El rostro sonriente y vigoroso que conquistaba tantos corazones, ahora estaba rígido y pálido. Las manos que acariciaban a miles de niños, ahora parecían dos hilos sin vida. Esas piernas que, como ningún ser humano, habían pisado tantos lugares en el mundo, ya no respondían al mandato de su voluntad. Parecía un tronco inerte, no un hombre. Y con todo, seguía siendo el mismo.

Si hubiéramos tenido la oportunidad de estar al lado de él, de contar con tan solo un hueco para contemplarle, ¡cuántas lecciones habríamos aprendido!

Juan Pablo II jamás ocultó su enfermedad. No tenía nada de que avergonzarse. Por ello, a pesar de los serios problemas respiratorios, intentó dirigirse a los fieles congregados en la Plaza de San Pedro el Domingo de Resurrección del año pasado. La voz se le congeló. No pudo hablar. Su silencio lo dijo todo: ¡aunque el cuerpo se apagaba sin remedio, el espíritu seguía fuerte!

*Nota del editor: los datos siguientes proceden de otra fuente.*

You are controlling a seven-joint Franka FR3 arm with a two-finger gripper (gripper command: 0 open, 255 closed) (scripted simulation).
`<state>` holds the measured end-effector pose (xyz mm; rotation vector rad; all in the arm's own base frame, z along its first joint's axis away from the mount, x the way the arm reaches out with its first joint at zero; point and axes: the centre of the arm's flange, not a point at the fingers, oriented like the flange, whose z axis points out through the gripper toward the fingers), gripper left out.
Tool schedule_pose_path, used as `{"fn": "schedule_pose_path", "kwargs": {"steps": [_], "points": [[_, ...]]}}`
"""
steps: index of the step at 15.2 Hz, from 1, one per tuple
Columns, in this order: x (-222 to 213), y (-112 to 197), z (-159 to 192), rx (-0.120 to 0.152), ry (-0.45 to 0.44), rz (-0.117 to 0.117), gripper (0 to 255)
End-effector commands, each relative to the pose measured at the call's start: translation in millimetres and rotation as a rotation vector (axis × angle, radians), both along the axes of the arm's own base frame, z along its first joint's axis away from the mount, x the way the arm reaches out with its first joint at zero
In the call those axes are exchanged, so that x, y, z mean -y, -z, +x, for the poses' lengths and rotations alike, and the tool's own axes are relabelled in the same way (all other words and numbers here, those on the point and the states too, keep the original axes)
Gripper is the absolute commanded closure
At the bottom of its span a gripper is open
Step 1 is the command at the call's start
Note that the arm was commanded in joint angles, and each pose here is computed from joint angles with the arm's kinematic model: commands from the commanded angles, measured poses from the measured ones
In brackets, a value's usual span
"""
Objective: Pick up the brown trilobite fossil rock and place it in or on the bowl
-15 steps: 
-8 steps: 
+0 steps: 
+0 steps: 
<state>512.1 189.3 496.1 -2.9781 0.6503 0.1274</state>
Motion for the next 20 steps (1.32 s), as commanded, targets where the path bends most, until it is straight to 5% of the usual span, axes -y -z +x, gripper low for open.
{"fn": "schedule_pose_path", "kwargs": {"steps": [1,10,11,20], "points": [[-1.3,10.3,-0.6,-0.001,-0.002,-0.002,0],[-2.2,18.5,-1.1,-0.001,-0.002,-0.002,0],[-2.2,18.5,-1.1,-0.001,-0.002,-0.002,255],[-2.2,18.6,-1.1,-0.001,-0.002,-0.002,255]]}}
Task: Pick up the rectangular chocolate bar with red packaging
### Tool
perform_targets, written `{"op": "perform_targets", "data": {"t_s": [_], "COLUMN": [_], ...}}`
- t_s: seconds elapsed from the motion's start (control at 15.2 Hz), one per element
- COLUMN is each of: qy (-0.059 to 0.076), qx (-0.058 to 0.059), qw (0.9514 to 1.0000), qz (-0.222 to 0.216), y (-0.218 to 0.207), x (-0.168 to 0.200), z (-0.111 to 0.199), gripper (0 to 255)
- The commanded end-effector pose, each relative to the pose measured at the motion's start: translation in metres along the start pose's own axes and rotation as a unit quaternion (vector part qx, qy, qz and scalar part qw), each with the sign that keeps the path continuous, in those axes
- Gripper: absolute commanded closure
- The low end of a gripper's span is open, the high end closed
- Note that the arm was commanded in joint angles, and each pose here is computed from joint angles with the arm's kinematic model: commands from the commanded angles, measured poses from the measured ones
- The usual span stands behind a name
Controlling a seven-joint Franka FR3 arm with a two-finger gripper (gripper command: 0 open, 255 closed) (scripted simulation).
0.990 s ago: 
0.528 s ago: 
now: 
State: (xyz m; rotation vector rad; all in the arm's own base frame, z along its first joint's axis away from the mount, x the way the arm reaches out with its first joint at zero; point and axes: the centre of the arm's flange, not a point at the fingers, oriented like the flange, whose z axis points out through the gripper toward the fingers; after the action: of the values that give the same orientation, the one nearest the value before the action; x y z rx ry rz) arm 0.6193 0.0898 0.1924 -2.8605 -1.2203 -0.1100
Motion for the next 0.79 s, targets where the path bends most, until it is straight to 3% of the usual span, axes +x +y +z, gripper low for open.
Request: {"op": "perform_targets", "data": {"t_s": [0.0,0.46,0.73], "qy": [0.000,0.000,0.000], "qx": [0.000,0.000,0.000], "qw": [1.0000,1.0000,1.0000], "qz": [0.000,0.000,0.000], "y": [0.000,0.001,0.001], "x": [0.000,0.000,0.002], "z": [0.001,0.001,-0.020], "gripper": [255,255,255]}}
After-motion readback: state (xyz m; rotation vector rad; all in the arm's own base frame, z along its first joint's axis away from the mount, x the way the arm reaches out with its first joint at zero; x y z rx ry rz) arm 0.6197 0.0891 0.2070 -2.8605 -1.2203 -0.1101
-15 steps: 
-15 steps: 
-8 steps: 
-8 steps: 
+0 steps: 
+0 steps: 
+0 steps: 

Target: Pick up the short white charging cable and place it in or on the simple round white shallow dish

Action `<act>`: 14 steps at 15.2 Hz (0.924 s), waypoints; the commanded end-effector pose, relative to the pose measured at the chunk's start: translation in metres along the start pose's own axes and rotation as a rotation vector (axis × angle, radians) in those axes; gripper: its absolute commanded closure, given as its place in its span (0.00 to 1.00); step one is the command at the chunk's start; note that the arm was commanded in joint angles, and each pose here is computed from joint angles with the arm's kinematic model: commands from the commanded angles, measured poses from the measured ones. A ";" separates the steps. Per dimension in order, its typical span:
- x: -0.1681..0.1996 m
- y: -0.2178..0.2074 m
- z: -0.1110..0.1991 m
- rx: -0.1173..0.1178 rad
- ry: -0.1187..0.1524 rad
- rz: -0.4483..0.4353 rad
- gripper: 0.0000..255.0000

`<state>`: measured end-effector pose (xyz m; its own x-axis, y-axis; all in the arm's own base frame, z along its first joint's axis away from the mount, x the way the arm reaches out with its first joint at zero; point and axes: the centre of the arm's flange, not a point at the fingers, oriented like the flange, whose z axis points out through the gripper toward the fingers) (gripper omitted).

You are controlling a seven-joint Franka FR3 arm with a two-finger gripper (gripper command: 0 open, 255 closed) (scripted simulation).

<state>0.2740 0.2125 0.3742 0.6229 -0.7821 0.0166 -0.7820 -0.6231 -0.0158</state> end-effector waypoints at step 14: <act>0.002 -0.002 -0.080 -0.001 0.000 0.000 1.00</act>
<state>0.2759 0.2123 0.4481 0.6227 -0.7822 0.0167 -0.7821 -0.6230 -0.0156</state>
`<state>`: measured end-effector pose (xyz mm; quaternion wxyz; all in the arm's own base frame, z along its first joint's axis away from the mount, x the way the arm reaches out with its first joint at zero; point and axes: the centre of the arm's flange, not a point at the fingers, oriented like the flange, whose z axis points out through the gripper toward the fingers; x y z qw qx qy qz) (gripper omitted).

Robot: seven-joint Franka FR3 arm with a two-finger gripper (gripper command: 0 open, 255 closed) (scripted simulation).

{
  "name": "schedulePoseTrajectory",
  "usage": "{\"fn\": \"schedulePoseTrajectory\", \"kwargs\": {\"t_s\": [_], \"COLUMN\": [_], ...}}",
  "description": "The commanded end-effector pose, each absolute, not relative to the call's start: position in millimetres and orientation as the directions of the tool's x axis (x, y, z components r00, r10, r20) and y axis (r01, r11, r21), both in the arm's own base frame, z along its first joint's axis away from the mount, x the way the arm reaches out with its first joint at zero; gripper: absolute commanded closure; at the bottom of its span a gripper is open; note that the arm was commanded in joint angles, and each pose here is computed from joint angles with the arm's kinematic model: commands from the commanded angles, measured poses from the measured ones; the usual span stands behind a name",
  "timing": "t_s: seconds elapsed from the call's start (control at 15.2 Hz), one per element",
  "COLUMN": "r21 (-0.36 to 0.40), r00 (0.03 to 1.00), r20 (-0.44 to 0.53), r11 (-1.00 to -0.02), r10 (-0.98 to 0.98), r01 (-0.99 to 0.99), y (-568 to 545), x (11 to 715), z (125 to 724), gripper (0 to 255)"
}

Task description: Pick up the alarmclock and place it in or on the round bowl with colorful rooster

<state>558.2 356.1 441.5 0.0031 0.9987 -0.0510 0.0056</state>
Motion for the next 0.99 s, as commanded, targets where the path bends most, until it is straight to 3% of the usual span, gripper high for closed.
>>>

La inmensa autoridad moral que poseía, había nacido de una férrea correspondencia entre sus palabras y sus obras. Durante su largo pontificado se refirió en repetidas ocasiones a los enfermos, animándoles, reconfortándoles, ofreciéndoles un sentido. Ahora encarnaba todas esas palabras. Sus acciones jamás le desdijeron, y por ello sus ojos no perdieron brillo.

Su sufrimiento para muchos era un sinsentido. Él, sin embargo, descubría en el dolor la mano amorosa de Dios que lo sostenía. Vivía su estado físico no como un castigo, sino como un modo más de asemejarse a Cristo.

Nuestra sociedad tiembla ante el dolor, busca cualquier medio para paliarlo y, si es posible, para eliminarlo a toda costa. El Papa, desde su lecho, nos gritaba que no le tuviéramos miedo, que no temiéramos la enfermedad. También ella puede ser una llave para abrirle de par en par las puertas a Jesucristo. Él la vivió así.

Por fin, tomando por báculo a su sufrimiento, atravesó las fronteras de este mundo, llevando tras de sí las lágrimas de millones de personas que algún día esperan alcanzarle en el confín del cielo.